Read xlsx files in R

  1. Let the user specify the file to import
  2. Use the openxlsx library to read xlsx file in R

The most common way to get data from an Excel spreadsheet and import it into R is to use Excel to save the data into a more conventional format, like .csv. But if you need to import xlsx files repeatedly, a quicker option, like using a package to import Excel files directly into R, is preferred.

Many packages in R have the capabilities to read xls/xlsx files. One of them is readxl. This package has fewer external dependencies than other packages, making it easy to install in almost any operating system. The most straightforward way to add it to your R environment is to install the whole tidyverse library with the following command:

install.packages("tidyverse")

But since it is not a core tidyverse library, it still needs to be loaded explicitly with the library(readxl) command. Then you will be able to import an Excel file with the read_excel function, like this:

MySheet <- read_excel("ExcelFile.xlsx")

In the previous example, we import the contents of a spreadsheet called ExcelFile.xlsx into a data frame called MySheet.

Let the user specify the file to import

If you don’t know the Excel file location in advance and you want to let the user pick the file to read, you can use file.choose() instead of explicitly specifying the file path:

MySheet <- read_excel(file.choose())

The read_excel() function has other parameters to specify a particular sheet to import or specify a value representing NAs instead of blank cells. In this example, we are importing a sheet called data and indicating that cells with the content NA will be interpreted as NAs:

MySheet <- read_excel("ExcelFile.xlsx", sheet = "data", na = "NA")

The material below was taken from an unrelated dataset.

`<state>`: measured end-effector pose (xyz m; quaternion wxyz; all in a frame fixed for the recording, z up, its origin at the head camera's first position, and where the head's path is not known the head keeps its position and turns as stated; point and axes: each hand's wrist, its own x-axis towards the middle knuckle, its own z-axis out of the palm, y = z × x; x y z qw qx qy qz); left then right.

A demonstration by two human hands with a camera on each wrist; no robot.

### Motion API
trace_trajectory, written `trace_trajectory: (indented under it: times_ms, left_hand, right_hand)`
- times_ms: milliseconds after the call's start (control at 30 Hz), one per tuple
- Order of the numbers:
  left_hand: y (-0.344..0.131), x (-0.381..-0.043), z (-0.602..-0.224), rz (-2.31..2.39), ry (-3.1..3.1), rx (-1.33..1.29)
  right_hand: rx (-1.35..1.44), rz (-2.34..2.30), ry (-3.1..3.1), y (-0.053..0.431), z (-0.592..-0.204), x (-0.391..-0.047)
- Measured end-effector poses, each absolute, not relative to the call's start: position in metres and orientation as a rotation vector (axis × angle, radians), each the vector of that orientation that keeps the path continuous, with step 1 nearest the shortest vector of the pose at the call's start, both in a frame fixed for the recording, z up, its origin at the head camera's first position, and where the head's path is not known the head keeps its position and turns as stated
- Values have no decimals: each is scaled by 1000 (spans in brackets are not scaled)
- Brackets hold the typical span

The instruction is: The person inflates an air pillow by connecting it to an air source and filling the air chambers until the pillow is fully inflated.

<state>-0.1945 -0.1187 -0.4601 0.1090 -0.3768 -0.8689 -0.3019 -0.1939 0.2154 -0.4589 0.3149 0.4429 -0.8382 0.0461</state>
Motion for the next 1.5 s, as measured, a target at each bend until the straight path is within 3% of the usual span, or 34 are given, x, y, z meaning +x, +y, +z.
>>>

Use the openxlsx library to read xlsx file in R

Another package you can use to read Excel files into R is openxlsx. This package simplifies reading and writing xlsx files and, like readxl, and doesn’t depend on Java, Perl, or other external libraries. Using Rcpp, openxlsx provides fast read/write times even for huge files. This library works fine with xlsx files, but it doesn’t support older xls files.

Openxlsx provides the read.xlsx function that creates a data frame with the data read from the imported file. It has many options to specify if the area to import contains row and column names, the name or number of the worksheet to import, the rows and columns to import, among many others.

In the following example, we install the package openxlsx and opening the library. Then, we use the options in read.xlsx to import rows 2, 4, and 6 and columns 5 through 7 from sheet 1 of a file named Data.xlsx with this data:

Sample-Excel

After that, we print the contents of the resulting data frame to the console. Since we don’t read the column names from the file, we set the parameter colNames to FALSE. R will automatically assign a default sequence of names: X1, X2, X3 to the columns in the imported data frame. Note that we can specify which rows and columns to import by specifying them with vectors:

install.packages("openxlsx")
library("openxlsx")
MyData <- read.xlsx(xlsxFile="c:/Tmp/Data.xlsx", sheet = 1, rows = c(2, 4, 6), cols = 5:7, colNames = FALSE)
MyData

Output:

  X1 X2 X3
1 34 12 17
2 15 25 66
3 32 45 56

For further reading, check the official openxlsx documentation.